# Trip to Benidorm Easter 2008 Advice needed



## 89037 (May 12, 2005)

We are hoping to make a trip to Benidorm at Easter leaving from Calais,we have two weeks during the school holidays, we have never travelled abroad before so we would appreciate any help as how far to reasonably travel between stops, we hope to stop on sites on the way down and not wild camp. There will be my wife, myself and my grandson who is disabled and in a wheelchair so any help and advice on making the trip would be very much appreciated


----------



## zaskar (Jun 6, 2005)

indian said:


> We are hoping to make a trip to Benidorm at Easter leaving from Calais,we have two weeks during the school holidays, we have never travelled abroad before so we would appreciate any help as how far to reasonably travel between stops, we hope to stop on sites on the way down and not wild camp. There will be my wife, myself and my grandson who is disabled and in a wheelchair so any help and advice on making the trip would be very much appreciated


You've never travelled abroad before...........and you wanna go THAT far 8O .........in TWO WEEKS!!   
Do you realise just how big France is, let alone going halfway down Spain as well? 8O 
Honestly mate, that really is just tooooooo much for your first time. 
Why not limit yourself to, say, as far as the Dordogne. Chill out and take things a bit slower. You'll see more, have more time to chill and not come back as knackered.


----------



## Scotjimland (May 23, 2005)

I agree with Zaskar .. 

That's aprox 1500 miles each way from Lancashire.. if you drove 300 ml per day, which is a lot of driving, that's 10 days driving with only 4 at your destination .. 8O


----------



## tonyt (May 25, 2005)

With all due respect - do you really HAVE to go to Benidorm - is there some compelling reason why you have to go THERE?

Please seriously consider going somewhere closer - from my personal view there are many, many places in France that are "nicer" than Benidorm.

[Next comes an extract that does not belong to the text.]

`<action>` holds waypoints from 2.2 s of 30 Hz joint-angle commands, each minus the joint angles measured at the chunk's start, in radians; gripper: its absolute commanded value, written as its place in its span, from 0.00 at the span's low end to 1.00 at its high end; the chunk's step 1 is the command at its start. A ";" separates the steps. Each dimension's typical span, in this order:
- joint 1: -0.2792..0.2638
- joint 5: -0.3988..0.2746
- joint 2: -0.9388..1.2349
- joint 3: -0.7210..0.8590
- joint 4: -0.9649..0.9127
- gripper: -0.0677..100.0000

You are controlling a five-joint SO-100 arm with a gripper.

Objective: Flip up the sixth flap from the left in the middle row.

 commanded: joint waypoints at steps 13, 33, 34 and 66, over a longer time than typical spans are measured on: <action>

Apart from the choice of destination I must agree that it's far too far to drive in such a short time unless you really want to come home a zombie.


----------



## hogan (Oct 31, 2006)

I agree with all the above posts.I live 1/2 hr along the coast from Benidorm and most of my motorhoming is done in France.Its to far to travel in 2 weeks,its too busy and its just full of high rise hotels also impossible to park anywhere and you would possibly have to book your site well in advance.I would much prefer France as a First time abroad.


----------



## linal (Mar 14, 2006)

Hi Indian, have to agree with the others about distance in 2 weeks I have a place within 1hour of Benidorm and unless i'm going for a minimum of 6 weeks i don't consider taking the motorhome. Your best option (imo) if really want to do Benidorm is get a ferry to Spain more expensive but a big time saver as is only 500 mls. approx. from both ferry ports to Benidorm.

Cheers Alex.


----------



## 96783 (Nov 23, 2005)

We live in the Ruhr and have a head start on anyone travelling from UK. We took 3 weeks to leisurely drive down to Blanes on the Costa Blanca last year and then a further (long) day and a bit to get to Benidorm. Having looked at a "highly recommended" camp site we promptly drove out. When we drove back two months later and saw Benidorm from the motorway - tower block hotels and blocks of apartments we realised we had made the right choice. Even the four days referred to above would be three and half too long for us. What a good job we're all different and have different ideas of the perfect holiday.


----------



## tonyt (May 25, 2005)

PhredC said:


> .......... saw Benidorm from the motorway - tower block hotels and blocks of apartments ........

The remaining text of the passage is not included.